• ACTIVITY: Return, without pictures, the lines from the start of the data through the one that contains "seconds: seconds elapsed".

• SUPPLIED INFORMATION:
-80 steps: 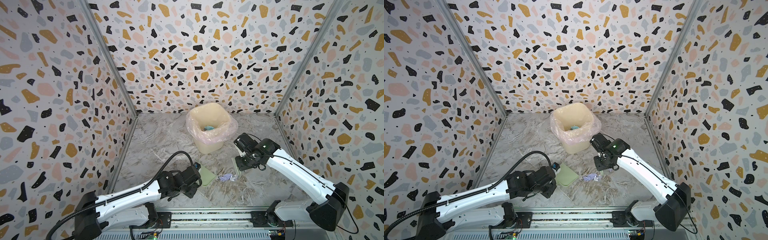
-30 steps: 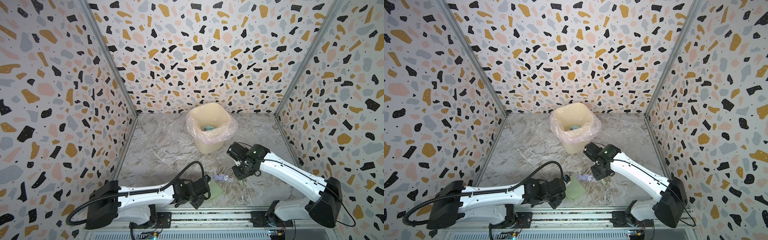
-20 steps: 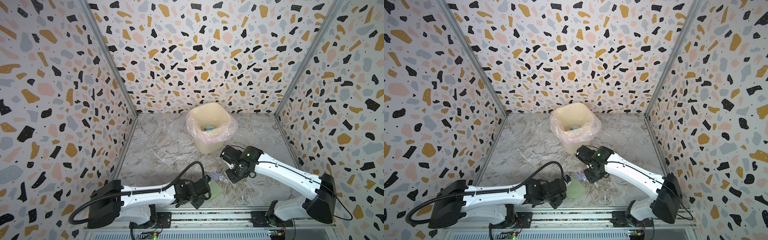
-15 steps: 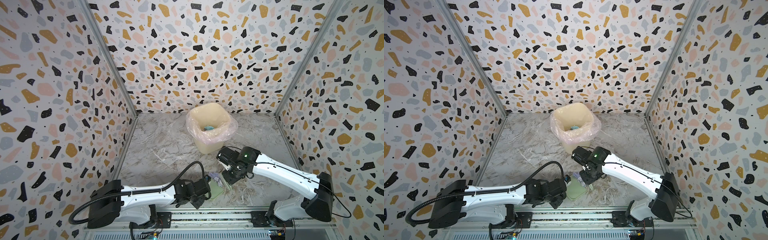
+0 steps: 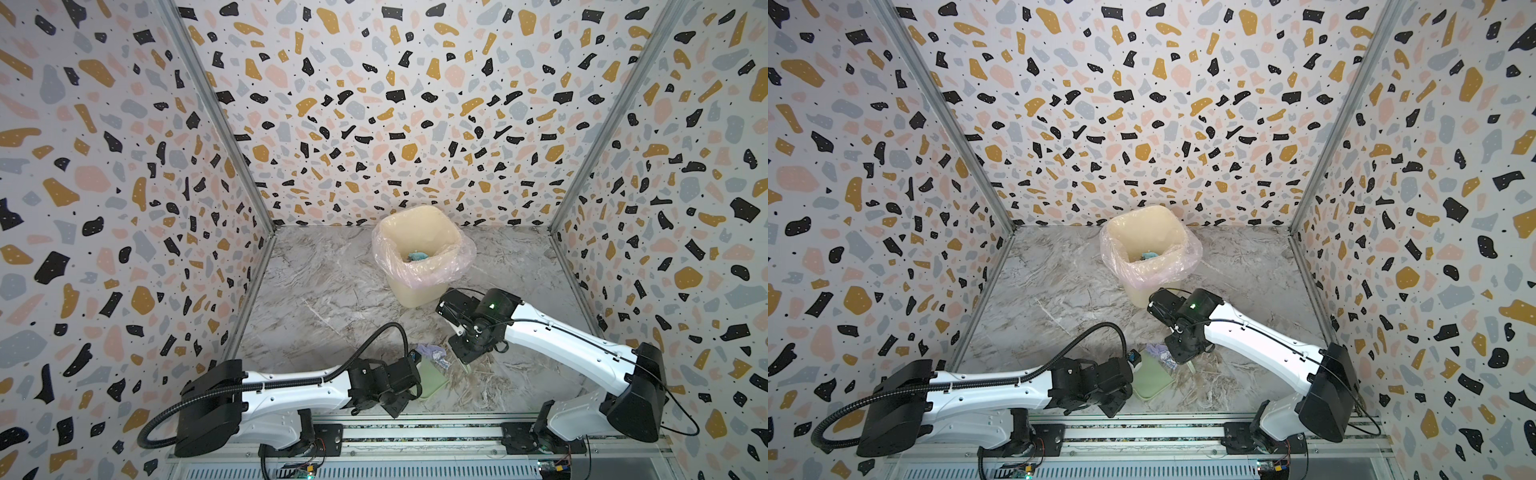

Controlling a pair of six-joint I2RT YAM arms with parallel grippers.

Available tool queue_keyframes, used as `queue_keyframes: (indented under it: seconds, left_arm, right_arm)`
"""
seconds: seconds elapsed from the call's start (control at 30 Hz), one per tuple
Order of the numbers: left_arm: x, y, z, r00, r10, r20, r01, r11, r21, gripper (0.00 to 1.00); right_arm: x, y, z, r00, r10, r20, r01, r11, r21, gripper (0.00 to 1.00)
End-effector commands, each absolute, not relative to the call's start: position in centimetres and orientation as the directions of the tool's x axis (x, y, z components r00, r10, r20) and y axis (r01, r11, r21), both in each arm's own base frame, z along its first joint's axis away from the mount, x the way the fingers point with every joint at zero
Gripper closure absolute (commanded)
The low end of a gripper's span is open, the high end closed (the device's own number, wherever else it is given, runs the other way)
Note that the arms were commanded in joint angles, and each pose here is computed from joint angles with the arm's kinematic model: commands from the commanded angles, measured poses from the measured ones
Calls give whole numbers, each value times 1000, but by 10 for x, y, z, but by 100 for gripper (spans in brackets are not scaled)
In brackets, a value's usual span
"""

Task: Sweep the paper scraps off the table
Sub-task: 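Position the brush behind the scraps with the right gripper, facing the dustpan, then sweep the lilac and printed scraps into the dustpan with the right brush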

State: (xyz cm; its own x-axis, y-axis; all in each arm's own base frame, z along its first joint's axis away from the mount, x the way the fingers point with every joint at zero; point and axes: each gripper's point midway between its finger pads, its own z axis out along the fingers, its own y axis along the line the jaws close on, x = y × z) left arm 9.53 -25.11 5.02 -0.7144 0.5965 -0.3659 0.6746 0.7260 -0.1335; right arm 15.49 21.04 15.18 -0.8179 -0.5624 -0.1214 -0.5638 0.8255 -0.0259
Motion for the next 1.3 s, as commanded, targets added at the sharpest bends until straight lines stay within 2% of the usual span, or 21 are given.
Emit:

• OUTPUT:
-80 steps: 
-30 steps: 
-20 steps: 
-15 steps: 
+0 steps: 

Controlling a pair of six-joint I2RT YAM arms with parallel grippers.

Available tool queue_keyframes, used as `queue_keyframes: (indented under it: seconds, left_arm, right_arm)`
"""
seconds: seconds elapsed from the call's start (control at 30 Hz), one per tuple

Here the answer is complete.